Seriously, you should have 16 surnames among your great great grandparents, unless you double up on Smith, Johnson, Miller or Jones or someone married a cousin.

If you are in the USA and trace your family tree, you might find a downtrodden immigrant who came through Ellis Island yearning to be free, a bootlegger, a flapper, a great uncle who died in the muddy trenches of France in 1917. You may find someone who marched off to fight in the Civil War (Maybe two, one wearing blue, one wearing grey). You may find a German who became Pennsylvania "Dutch", a Huguenot, an Irish Potato Famine immigrant. You might find someone who married at 18 and supported his family with musket, plow and axe in the howling wilderness we now call Ohio.

In the UK your chances of finding a homesteader are less, but your chances of finding that great uncle who served in WWI are better.

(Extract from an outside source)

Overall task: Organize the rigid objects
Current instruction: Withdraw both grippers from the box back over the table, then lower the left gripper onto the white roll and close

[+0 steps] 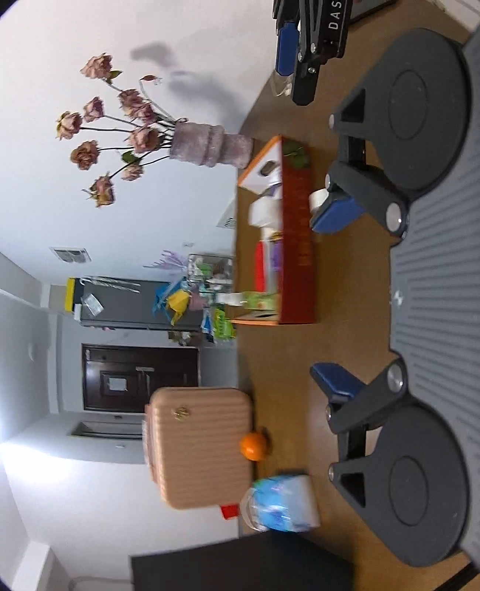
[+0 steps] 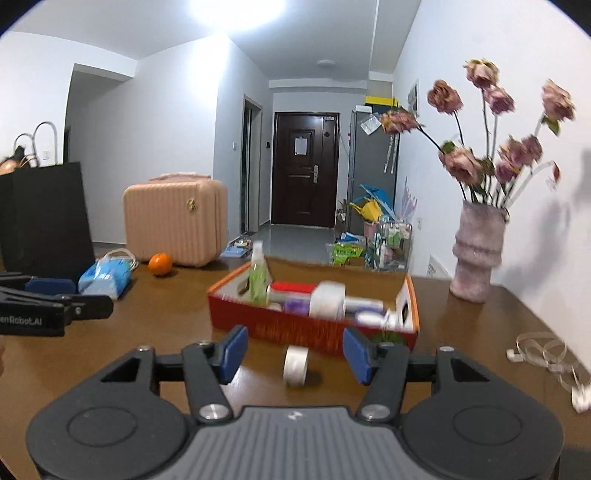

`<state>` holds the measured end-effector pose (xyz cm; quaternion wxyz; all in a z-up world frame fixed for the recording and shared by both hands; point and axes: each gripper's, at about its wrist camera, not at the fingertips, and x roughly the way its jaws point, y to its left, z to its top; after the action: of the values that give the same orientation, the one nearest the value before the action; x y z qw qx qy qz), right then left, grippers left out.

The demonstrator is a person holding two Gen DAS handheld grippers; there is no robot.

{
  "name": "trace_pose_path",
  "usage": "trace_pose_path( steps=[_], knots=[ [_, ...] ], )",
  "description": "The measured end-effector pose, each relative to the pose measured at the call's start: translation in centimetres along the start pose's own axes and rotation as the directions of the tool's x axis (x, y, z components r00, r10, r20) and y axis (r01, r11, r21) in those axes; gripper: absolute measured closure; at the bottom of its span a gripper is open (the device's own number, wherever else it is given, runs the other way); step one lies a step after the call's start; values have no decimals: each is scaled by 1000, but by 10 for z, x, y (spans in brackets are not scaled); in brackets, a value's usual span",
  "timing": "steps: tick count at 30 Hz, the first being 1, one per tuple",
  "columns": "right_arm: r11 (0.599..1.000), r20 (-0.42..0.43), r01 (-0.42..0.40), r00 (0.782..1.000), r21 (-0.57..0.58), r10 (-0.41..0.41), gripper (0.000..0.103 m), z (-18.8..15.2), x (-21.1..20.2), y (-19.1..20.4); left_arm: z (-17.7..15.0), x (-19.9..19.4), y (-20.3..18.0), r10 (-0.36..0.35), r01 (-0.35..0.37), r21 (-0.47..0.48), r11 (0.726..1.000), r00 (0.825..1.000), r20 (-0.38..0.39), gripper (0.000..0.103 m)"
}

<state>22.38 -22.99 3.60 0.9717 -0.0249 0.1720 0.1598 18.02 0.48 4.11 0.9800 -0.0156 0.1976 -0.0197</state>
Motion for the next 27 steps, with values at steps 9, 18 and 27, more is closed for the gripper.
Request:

In Australia you may find someone who got a free ride to a new home, courtesy of the benevolent Government and HM Prison ship "Hope".

Your grandfather with that surname may have married a Scot, a Sioux, a Swede. HIS father, a stolid, dull protestant, may have married an Italian with flashing dark eyes, the first woman on the block to serve red wine in jelly glasses and use garlic in her stew. You'll never know if this is the only question you ask. "The Origins of our Surnames"
"Alexander from Greek, meaning a 'defender of men'. How it came to be a surname is uncertain, but it was probably a patronymic. A diminutive form is Sanders, and is also found in Mac Allister (son of Alexander) in Scotland"
"Nye, from Old English, meaning a 'dweller by a stream'"
"Payne, Pain, Paine, Paines, Pane, Paynes - from Latin meaning 'someone who lived in the countryside/a resident in a country village/a rustic" Payne could be German or English.
Nye is probably Dutch or German.
Alexander is probably English. The same name can come from more than one nationality. Not everyone with the same surname is related or share ancestors.

The only way to know your ancestry is to trace your family tree. Anytime you wish to do this, there are lots of good people on this board that can give you some great help. just ask.

Family trees on websites must always be verified before you take the information as fact. They are submitted by folks like you and me and most is not documented.